▶ Task objective
Give back every line of the material below that has the string "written".

..............................

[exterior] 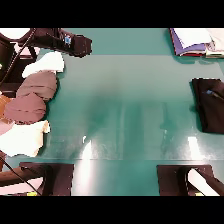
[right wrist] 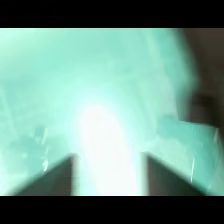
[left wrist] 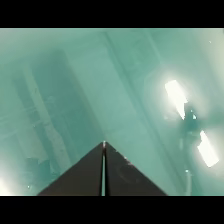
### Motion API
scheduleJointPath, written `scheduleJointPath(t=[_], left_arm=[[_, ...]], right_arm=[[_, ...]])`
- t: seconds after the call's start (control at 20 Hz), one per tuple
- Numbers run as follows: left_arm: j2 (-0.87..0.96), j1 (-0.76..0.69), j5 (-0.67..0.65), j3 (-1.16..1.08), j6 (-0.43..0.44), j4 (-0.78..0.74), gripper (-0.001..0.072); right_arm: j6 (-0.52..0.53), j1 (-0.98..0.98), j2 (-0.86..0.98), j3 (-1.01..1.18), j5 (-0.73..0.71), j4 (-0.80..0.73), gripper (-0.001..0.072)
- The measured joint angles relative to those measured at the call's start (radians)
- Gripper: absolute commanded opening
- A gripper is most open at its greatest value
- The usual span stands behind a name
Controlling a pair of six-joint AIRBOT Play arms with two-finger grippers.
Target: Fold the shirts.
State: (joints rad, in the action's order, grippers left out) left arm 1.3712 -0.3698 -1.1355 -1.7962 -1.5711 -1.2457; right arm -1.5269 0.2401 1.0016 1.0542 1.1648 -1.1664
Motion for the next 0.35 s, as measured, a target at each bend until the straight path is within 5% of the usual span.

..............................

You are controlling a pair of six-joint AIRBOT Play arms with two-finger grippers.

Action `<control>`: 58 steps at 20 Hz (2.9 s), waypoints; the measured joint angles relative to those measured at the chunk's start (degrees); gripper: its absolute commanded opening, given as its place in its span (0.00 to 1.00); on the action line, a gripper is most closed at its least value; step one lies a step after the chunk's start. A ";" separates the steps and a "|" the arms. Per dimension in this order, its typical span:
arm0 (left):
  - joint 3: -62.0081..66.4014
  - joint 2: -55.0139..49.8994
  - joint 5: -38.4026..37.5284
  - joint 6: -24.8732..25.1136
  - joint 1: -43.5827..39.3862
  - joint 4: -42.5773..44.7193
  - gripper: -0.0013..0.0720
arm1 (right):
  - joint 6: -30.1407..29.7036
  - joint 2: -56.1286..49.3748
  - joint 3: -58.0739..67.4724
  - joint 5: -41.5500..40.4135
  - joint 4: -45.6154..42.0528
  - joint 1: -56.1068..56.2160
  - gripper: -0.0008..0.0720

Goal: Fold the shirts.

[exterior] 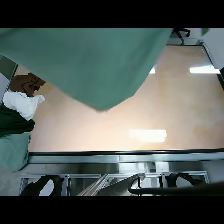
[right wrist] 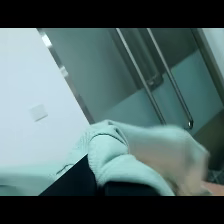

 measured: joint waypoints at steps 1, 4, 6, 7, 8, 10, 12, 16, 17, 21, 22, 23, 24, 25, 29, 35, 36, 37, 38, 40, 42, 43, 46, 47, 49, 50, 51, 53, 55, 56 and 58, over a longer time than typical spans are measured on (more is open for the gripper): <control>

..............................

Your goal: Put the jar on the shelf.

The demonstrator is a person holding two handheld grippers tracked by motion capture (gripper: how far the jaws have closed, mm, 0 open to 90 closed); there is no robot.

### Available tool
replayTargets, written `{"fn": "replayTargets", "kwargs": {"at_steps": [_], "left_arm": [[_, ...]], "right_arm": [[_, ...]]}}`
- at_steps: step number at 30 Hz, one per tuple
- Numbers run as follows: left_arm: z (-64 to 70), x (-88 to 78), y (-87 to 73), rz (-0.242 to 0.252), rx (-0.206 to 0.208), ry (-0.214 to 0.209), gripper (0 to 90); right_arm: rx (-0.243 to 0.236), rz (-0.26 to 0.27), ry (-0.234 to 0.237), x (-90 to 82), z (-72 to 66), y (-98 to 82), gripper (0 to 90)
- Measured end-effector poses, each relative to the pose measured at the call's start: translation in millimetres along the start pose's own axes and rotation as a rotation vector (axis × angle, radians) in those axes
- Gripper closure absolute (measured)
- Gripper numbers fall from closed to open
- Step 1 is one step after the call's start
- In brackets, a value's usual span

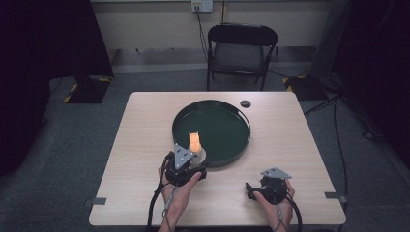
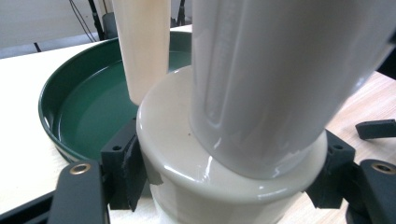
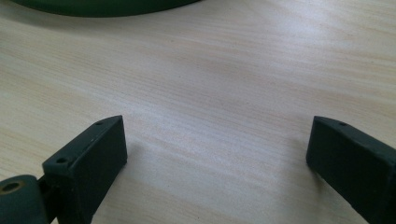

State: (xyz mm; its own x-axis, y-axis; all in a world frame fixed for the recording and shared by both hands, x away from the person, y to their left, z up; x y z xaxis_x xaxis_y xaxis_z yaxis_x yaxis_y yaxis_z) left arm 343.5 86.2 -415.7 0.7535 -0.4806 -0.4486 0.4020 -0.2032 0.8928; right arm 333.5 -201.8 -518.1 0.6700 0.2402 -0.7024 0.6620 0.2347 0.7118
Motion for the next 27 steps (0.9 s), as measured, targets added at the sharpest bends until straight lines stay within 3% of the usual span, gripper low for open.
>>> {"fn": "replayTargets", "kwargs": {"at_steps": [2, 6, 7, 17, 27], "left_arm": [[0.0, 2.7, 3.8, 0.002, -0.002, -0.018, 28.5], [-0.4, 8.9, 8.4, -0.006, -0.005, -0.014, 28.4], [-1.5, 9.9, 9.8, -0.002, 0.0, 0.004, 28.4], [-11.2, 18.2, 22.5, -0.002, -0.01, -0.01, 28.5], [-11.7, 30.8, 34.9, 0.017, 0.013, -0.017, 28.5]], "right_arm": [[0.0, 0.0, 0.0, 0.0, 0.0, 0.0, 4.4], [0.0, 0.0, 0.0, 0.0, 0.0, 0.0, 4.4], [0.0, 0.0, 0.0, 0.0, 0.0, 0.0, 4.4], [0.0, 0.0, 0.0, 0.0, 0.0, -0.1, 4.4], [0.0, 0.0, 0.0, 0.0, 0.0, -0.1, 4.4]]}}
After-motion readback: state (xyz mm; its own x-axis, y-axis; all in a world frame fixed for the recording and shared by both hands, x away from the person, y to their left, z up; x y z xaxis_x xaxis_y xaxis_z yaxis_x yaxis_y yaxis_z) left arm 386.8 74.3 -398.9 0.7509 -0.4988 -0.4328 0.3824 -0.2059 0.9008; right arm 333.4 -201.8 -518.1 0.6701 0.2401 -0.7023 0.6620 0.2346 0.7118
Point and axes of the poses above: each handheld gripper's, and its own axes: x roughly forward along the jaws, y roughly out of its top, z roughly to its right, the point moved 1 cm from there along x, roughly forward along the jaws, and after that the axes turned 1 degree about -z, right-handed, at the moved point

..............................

▶ The completed task
scheduleJointPath, written `scheduleJointPath(t=[_], left_arm=[[_, ...]], right_arm=[[_, ...]])`
replayTargets, written `{"fn": "replayTargets", "kwargs": {"at_steps": [_], "left_arm": [[_, ...]], "right_arm": [[_, ...]]}}`

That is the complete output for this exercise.